In a cloud, which is simply a mass of water droplets, each droplet contains a charge and can lead in some conditions to the production of a lightning bolt.

"What we’ve done is to create a human-built, small-scale cloud that produces electricity for us predictably and continuously so that we can harvest it,” said Yao.

The "man-made cloud" relies on a phenomenon that Yao and his colleagues call the "generic Air-gen effect."

 Lightning over Jerusalem (credit: Prof. Daniel Rosenfeld)
Lightning over Jerusalem (credit: Prof. Daniel Rosenfeld)

The origins of the 'Air-gen effect'

Yao first discovered the effect in research he conducted with co-author Derek Loley, Distinguished Professor of Microbiology at UMass Amherst, in 2020, in which they showed that electricity could be harvested from the air using a specialized material made of protein nanowires grown from the bacterium Geobacter sulfurreducens.

The engineers then realized that they could make this device out of almost any kind of material, as long as it has holes smaller than 100 nanometers (less than a thousandth of the width of a human hair).

The device consists of a thin layer of material filled with nanoholes that would let the water molecules flow through the upper to the lower part of the material.
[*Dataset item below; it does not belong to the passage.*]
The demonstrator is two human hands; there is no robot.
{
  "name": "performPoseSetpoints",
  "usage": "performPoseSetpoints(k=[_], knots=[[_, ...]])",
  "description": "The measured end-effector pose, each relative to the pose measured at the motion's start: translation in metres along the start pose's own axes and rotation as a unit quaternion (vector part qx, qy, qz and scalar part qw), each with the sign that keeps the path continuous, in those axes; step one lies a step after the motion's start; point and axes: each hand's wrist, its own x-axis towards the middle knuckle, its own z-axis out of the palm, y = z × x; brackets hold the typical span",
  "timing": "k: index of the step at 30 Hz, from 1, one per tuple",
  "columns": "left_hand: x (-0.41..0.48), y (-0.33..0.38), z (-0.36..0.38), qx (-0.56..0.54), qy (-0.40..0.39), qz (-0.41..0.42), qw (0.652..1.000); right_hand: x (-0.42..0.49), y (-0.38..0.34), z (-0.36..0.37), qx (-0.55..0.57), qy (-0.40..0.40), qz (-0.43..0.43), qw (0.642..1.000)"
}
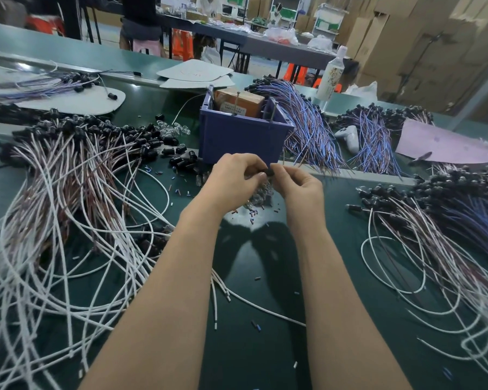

The holes are just small enough so that the water molecules create a "charge imbalance" and bombard the upper part of the layer with more charge-carrying water. This creates a phenomenon similar to the cloud as the upper part has a different charge than the lower version.

“The idea is simple,” said Yao, “but it’s never been discovered before, and it opens all kinds of possibilities.”

Humidity is constantly in the air, so the devices would be able to run constantly, no matter the weather or location. The devices are also exceedingly small, meaning it can be scaled up significantly without taking up too much space, potentially creating kilowatt-level power.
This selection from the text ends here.